[Saved data entries]

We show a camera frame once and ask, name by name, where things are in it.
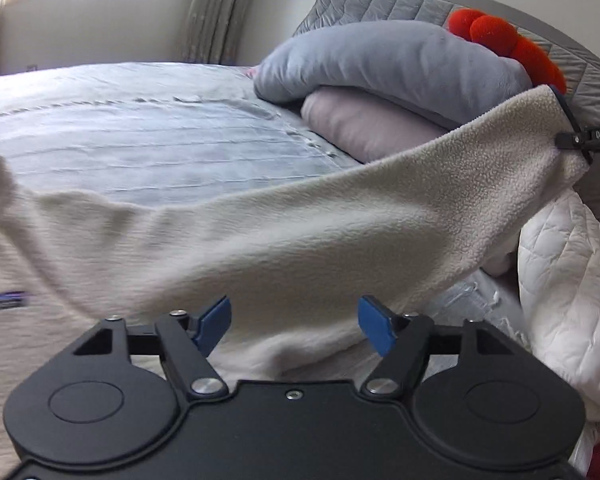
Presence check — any cream fleece zip jacket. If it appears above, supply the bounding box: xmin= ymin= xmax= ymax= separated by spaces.
xmin=0 ymin=88 xmax=588 ymax=478

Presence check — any grey quilted headboard cushion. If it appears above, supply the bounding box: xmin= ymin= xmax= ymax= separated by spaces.
xmin=291 ymin=0 xmax=600 ymax=261

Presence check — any white quilted blanket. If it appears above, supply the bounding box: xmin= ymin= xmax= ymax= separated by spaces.
xmin=518 ymin=190 xmax=600 ymax=474

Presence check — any red plush toy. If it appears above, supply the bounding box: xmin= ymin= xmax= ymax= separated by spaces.
xmin=448 ymin=9 xmax=567 ymax=94

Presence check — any grey blue plush pillow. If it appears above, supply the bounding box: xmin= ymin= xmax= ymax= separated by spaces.
xmin=253 ymin=20 xmax=531 ymax=130

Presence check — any pink pillow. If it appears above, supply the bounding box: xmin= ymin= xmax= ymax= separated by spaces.
xmin=301 ymin=87 xmax=446 ymax=164

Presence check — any grey checked bedspread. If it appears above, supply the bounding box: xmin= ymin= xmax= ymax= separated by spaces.
xmin=0 ymin=62 xmax=531 ymax=351

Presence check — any right grey curtain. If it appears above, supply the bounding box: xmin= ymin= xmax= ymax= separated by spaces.
xmin=181 ymin=0 xmax=252 ymax=65

Exercise objective
Output exactly the lines between the one containing "Presence check — any grey blue" and the final line above, both inclusive.

Task response
Presence check — any grey blue plush pillow. If it appears above, supply the bounding box: xmin= ymin= xmax= ymax= separated by spaces.
xmin=253 ymin=20 xmax=531 ymax=130

Presence check — any pink pillow. If it appears above, supply the bounding box: xmin= ymin= xmax= ymax= separated by spaces.
xmin=301 ymin=87 xmax=446 ymax=164

Presence check — any grey checked bedspread. If it appears above, supply the bounding box: xmin= ymin= xmax= ymax= separated by spaces.
xmin=0 ymin=62 xmax=531 ymax=351

Presence check — any right grey curtain. If it appears above, supply the bounding box: xmin= ymin= xmax= ymax= separated by spaces.
xmin=181 ymin=0 xmax=252 ymax=65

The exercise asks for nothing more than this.